Think it's true to say that both episodes of psychosis have been pregnancy related - so a more robust [non-hormonal] form of contraception might well provide some reassurance that there will be no surprise future pregnancies and associated risk of relapse

So probably worth some serious consideration

When you say non-hormonal would the mirena coil be sufficient? I know it’s hormonal but it’s long acting.

From what my obstetric consultant has said no doctor will tie the tubes of a woman in her mid-twenties.

OP posts:
CaribouCarafe · 12/01/2025 12:58

Hi OP, I'd advise against hormonal contraception. I went from being a little depressed to pretty unbalanced quite quickly after it was inserted. It really ramped up my anxiety and depression and I went a little crazy! Everything resolved once it was removed (nb I had to threaten I'd remove it myself before the doctor agreed so getting it removed upon request is harder than you'd think, and if you go down the route I did then they might write it up as a manic episode)

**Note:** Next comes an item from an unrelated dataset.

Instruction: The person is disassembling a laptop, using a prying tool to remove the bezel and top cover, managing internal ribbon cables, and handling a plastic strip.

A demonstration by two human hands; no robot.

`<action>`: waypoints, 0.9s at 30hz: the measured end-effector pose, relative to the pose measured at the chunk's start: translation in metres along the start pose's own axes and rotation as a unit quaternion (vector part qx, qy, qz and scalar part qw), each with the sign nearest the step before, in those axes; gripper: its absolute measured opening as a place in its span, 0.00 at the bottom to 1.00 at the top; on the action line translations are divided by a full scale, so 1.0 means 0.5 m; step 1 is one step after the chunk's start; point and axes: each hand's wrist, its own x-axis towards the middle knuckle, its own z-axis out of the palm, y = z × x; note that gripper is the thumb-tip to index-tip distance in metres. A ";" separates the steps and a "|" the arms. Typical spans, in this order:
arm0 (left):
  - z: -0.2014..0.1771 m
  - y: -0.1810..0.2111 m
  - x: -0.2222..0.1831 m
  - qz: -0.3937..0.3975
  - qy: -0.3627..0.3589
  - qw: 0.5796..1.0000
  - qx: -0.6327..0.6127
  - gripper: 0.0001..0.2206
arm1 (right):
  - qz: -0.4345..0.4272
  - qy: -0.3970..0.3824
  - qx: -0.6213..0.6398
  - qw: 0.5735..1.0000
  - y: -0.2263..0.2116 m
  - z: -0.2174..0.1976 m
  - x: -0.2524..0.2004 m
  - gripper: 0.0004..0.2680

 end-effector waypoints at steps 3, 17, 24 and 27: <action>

Efacsen · 12/01/2025 13:04

Mumtobe799 · 12/01/2025 12:53

When you say non-hormonal would the mirena coil be sufficient? I know it’s hormonal but it’s long acting.

From what my obstetric consultant has said no doctor will tie the tubes of a woman in her mid-twenties.

It's not my area of expertise but avoiding hormonal contraception incl mirena coil would seem wise - does the copper coil still exist?

Would your psychiatrist support you being sterilised? And write to O&G to tell them

As well as protecting your mental state from further hormnonal storms even looking into these things is 'evidence' of you being pro-active and seriously engaging in relapse prevention

Hungryheart2025 · 12/01/2025 13:11

Congratulations on the arrival of your baby, and I'm so glad that you get to be part of your childrens lives, you are so loving and thoughtful.

Obviously you need to discuss with your medical team, but I have a Mireana and it's been great, didn't impact on my depression at all.

You do hear stories of it causing problems, but i think that for the silent majority of women it works very well. My periods stopped when I had it, which has been fantastic.